All organizations, whether business, government, charitable, or otherwise; have limited resources for performing their missions. Companies are forced to make do with what they have — all the time. You can’t put a Nobel laureate in every position, and you can’t pour unlimited dollars into an endless quest to make all your factories and offices more efficient.
The most precious resource is time. The marketplace is in constant motion, and companies must not only move correctly, they must move quickly. Otherwise competitors will fill any available vacuum in the market, resources will get used up, and your organization will inexorably wither away.
Businessintelligences entire raison d’être (that’s French for “shade of lipstick” — just kidding) is as an ally at those inflection points throughout the life of a business where a decision is required.
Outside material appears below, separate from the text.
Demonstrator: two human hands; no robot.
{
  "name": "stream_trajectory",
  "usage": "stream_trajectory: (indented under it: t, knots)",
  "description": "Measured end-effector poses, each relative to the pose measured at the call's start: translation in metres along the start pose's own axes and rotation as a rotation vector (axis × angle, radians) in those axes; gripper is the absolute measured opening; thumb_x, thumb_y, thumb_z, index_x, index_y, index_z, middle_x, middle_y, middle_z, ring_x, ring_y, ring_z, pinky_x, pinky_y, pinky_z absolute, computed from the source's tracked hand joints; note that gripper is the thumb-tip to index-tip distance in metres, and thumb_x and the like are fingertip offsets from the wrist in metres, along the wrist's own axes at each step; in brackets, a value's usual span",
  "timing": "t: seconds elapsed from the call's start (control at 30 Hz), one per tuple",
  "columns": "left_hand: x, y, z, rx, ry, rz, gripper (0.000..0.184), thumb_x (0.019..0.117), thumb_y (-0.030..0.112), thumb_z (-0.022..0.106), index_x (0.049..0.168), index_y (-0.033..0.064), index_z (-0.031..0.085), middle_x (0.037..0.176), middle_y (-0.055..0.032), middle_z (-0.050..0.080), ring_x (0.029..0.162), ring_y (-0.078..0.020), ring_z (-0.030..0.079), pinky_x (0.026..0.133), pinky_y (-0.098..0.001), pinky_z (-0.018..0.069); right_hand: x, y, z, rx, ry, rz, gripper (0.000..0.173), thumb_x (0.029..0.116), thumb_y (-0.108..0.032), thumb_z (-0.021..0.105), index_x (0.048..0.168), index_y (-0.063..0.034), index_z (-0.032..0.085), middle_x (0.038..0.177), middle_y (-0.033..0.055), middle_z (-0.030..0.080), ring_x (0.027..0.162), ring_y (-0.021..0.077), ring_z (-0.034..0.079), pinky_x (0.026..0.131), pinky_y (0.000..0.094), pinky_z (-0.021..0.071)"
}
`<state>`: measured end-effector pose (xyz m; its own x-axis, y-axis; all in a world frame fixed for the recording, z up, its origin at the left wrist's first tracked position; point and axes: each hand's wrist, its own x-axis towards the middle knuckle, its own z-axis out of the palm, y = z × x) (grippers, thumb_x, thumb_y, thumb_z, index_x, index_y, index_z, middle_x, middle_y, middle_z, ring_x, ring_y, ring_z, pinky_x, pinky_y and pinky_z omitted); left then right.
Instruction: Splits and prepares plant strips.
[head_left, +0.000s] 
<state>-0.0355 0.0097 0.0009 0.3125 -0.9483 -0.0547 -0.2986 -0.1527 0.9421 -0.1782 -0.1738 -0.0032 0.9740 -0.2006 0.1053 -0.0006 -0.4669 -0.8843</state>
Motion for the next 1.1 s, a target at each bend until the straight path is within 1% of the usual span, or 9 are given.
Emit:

Business intelligence is a flexible resource that can work at various organizational levels and various times — these, for example:
· A sales manager is deliberating over which prospects the account executives should focus on in the final-quarter profitability push;
· An automotive firm’s research-and-development team is deciding which features to include in next year’s sedan; and,
· The fraud department is deciding on changes to customer loyalty programs that will root out fraud without sacrificing customer satisfaction.
The decisions can be strategic or tactical, grand or humble. But they represent two roads diverging in a yellow wood: Considered in the aggregate, the roads taken and those not taken represent the separation between successful and unsuccessful companies. Better decisions, with the help of business intelligence, can make all the difference.